PROBLEM DESCRIPTION:
This exercise asks for every line of the material that contains the word "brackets".

INPUT MATERIAL:

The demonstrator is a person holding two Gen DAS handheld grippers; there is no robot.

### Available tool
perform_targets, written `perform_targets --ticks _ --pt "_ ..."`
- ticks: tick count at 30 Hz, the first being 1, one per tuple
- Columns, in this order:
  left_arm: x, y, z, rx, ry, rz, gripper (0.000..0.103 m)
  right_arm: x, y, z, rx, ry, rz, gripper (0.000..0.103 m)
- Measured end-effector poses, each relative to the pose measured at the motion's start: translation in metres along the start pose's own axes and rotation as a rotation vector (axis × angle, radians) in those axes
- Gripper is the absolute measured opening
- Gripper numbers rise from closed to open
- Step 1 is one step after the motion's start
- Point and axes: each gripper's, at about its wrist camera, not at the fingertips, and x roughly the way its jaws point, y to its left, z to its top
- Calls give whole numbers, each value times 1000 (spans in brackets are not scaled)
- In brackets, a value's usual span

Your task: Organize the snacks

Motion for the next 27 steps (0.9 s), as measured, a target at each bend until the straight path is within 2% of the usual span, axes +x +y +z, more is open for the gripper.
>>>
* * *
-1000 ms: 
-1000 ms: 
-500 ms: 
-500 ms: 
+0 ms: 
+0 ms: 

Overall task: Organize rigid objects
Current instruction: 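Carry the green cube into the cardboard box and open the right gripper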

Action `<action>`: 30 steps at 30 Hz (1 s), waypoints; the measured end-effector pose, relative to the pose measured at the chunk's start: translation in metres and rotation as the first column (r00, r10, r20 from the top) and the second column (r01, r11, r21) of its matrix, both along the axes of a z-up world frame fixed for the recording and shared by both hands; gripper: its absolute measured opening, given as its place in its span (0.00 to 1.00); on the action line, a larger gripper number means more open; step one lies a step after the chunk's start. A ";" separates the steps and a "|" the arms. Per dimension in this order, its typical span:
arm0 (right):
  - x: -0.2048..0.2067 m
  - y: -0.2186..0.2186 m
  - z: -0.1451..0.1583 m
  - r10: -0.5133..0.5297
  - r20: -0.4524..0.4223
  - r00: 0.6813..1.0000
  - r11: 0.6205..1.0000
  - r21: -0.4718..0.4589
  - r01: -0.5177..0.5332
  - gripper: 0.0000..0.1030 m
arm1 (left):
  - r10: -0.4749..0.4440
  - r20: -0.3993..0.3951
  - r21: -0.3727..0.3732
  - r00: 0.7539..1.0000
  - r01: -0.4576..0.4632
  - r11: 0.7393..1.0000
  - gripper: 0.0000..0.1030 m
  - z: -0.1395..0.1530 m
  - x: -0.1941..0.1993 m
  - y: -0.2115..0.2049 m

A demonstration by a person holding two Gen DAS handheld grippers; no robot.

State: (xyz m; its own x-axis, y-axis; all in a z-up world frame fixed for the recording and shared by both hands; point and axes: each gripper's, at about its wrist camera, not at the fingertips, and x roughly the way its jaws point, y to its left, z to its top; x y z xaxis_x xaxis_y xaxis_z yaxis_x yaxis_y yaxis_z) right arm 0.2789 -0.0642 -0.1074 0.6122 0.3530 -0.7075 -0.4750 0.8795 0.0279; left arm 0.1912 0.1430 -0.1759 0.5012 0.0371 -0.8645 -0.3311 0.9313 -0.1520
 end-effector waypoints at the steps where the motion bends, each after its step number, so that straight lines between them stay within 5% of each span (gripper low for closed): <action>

SOLVED EXERCISE:
- Calls give whole numbers, each value times 1000 (spans in brackets are not scaled)
- In brackets, a value's usual span

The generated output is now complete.